One manner with which the foregoing difficulty has been addressed is by keeping the length of the sheet of the continuous sheet path between the point at which the indicia are applied and the point at which the lines weakness are imparted to the sheet relatively short. However, this approach does not provide for feasibility in the manufacturing process, requires smaller sized equipment, and is simply infeasible where the modules necessary to impart the lines of weakness or apply the indicia themselves comprise a web path which is large enough to cause improper spacing between the indicia and the lines of weakness.
Another attempt to address this difficulty has been to keep the length of the path relatively short between the point at which the latter of the indicia and the lines of termination are applied or imparted, respectively, to the continuous sheet and the point at which the continuous sheet is cut to separate it into a discrete unit at the point of manufacture. This approach works well where relatively short discrete sheet lengths are desired, as for example with an individual table napkin.
However, this approach is infeasible where a relatively longer sheet length is desired as, for example, with a roll product, such as toilet tissue or paper toweling. Such difficulty is due to the cumulative error which occurs over the length of the continuous sheet between the point at which the indicia are applied and the lines of perforation imparted to the sheet. By way of example, if a misregistration of 0.001 inches occurs at a first repeating unit of the continuous sheet a misregistration of one inch will occur after 1,000 inches of sheet are manufactured.
For example, referring to FIG. 1, the cumulative error of discrete napkins, each having a machine direction length of about 12 inches is about 0.125 inches. Conversely, the prior art cumulative error over 700 inches of continuous sheet, as for example the approximate length of an ordinary roll of paper toweling, is about 0.5 inches. This greater cumulative error makes it infeasible to use prior art processes to manufacture such rolls of paper toweling.
An even bigger problem occurs in the prior art when the parent roll is exhausted and a new parent roll started. The parent roll is the large roll of product later converted to multiple individual sheets by the apparatus and process disclosed herein. Different parent rolls have different properties which affect the transport of the sheet through the apparatus. For example, the amount of stretch in the sheet as it travels through the apparatus frequently varies greatly between parent rolls. As these properties vary, so does the registration of the indicia with the lines of termination. Such variations in registration must be accounted for in the manufacturing process.
Each vertex of the two graphs in FIG. 1 represents a chop-off cut, where the sheet is cut into a discrete unit from the succeeding sheet. The greater length of the paper toweling sheet results in proportionally greater cumulative error in the sheet.
As used herein, a “unit” is defined as that portion of the sheet which is discrete as delivered to the consumer, as, for example, a single table napkin or a single roll of paper toweling or toilet tissue. It will be apparent that the length of the paper toweling or toilet tissue is significantly greater than the length of the discrete table napkin. The cumulative error will, of course, be greater in the paper toweling or toilet tissue, in an amount proportional to the difference in sheet length.

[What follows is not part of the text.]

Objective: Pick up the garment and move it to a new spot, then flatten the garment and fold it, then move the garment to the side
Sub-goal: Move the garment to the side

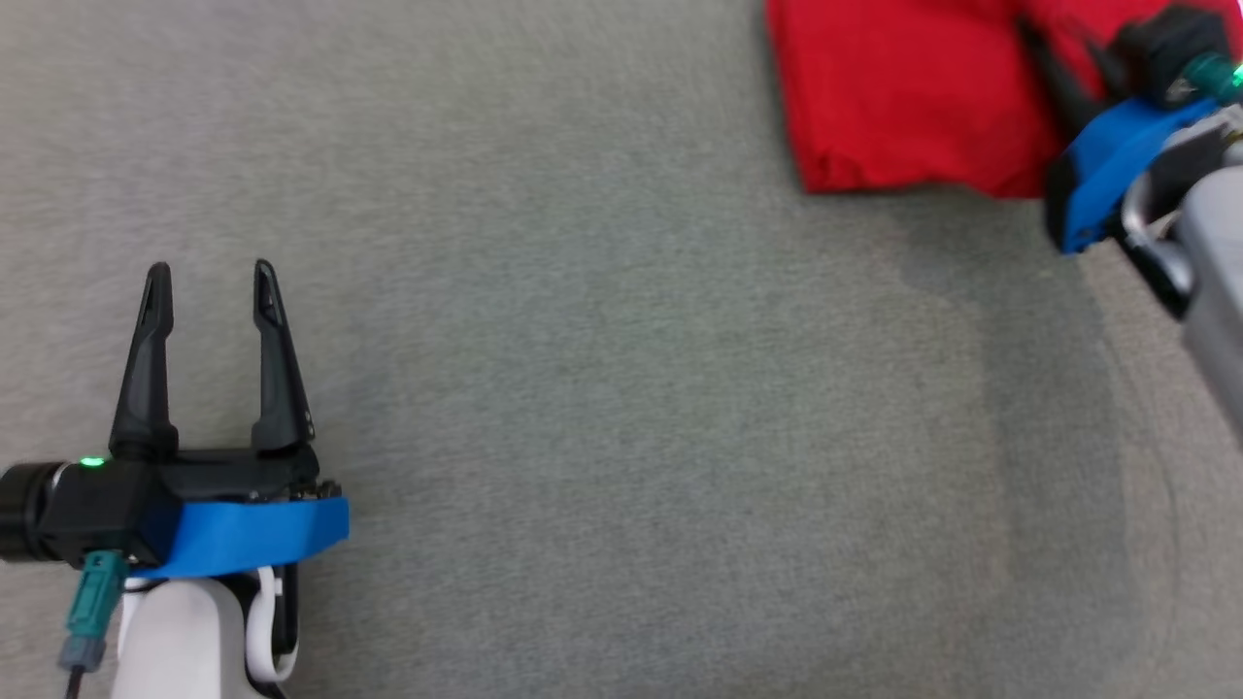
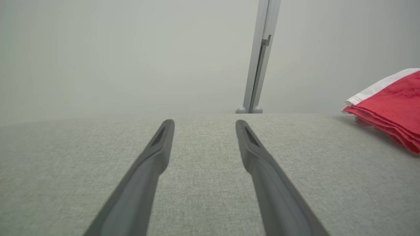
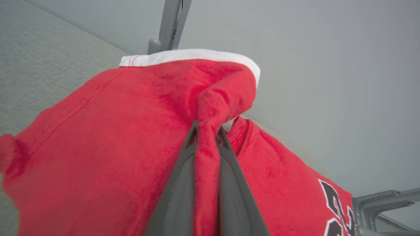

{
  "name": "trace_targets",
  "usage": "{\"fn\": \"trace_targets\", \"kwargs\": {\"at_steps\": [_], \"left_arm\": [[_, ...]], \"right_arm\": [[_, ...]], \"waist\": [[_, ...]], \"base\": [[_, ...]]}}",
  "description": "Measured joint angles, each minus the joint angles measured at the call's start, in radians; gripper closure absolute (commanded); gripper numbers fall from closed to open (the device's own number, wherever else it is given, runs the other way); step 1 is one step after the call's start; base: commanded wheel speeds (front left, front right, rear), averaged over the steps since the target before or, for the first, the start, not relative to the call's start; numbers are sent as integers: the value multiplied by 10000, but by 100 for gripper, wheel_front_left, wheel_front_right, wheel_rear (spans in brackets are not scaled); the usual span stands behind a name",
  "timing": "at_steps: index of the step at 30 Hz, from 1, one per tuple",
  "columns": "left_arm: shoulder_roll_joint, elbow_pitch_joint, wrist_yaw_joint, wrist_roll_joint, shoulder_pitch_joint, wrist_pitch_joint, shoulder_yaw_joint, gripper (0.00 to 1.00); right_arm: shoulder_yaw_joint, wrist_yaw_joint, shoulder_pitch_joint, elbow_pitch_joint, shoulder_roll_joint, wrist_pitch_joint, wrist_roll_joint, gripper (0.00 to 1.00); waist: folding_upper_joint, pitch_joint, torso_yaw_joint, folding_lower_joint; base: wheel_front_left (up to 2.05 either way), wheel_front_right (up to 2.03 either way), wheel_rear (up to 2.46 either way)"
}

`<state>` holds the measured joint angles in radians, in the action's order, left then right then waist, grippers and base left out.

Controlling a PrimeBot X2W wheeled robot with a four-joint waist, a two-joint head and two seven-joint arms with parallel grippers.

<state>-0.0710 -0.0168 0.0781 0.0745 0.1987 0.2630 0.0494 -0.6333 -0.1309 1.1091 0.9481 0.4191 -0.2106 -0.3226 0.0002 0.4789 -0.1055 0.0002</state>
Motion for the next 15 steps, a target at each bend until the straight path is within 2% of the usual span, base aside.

Accordingly, approaches which are feasible when dealing with discrete articles of relatively short unit length are not sufficient for dealing with registration difficulties which occur in longer sheet lengths. Sheet length is defined as the length of the product, taken in the machine direction, as presented to the consumer. For example, the sheet length of a discrete napkin or placemat is the machine direction length of one napkin or placemat. The sheet length of a roll of perforated paper toweling is the machine direction length of the entire roll, taken from the point of core attachment to the tail seal.
It is therefore an object of this invention to provide a mechanism for overcoming the problems associated with misregistration between indicia and lines of termination in products having longer unit length, and more particularly in core wound paper products, presented to the consumer in roll form. It is also an object of this invention to provide for adjustment of such spacing while the sheet is being transported during manufacture.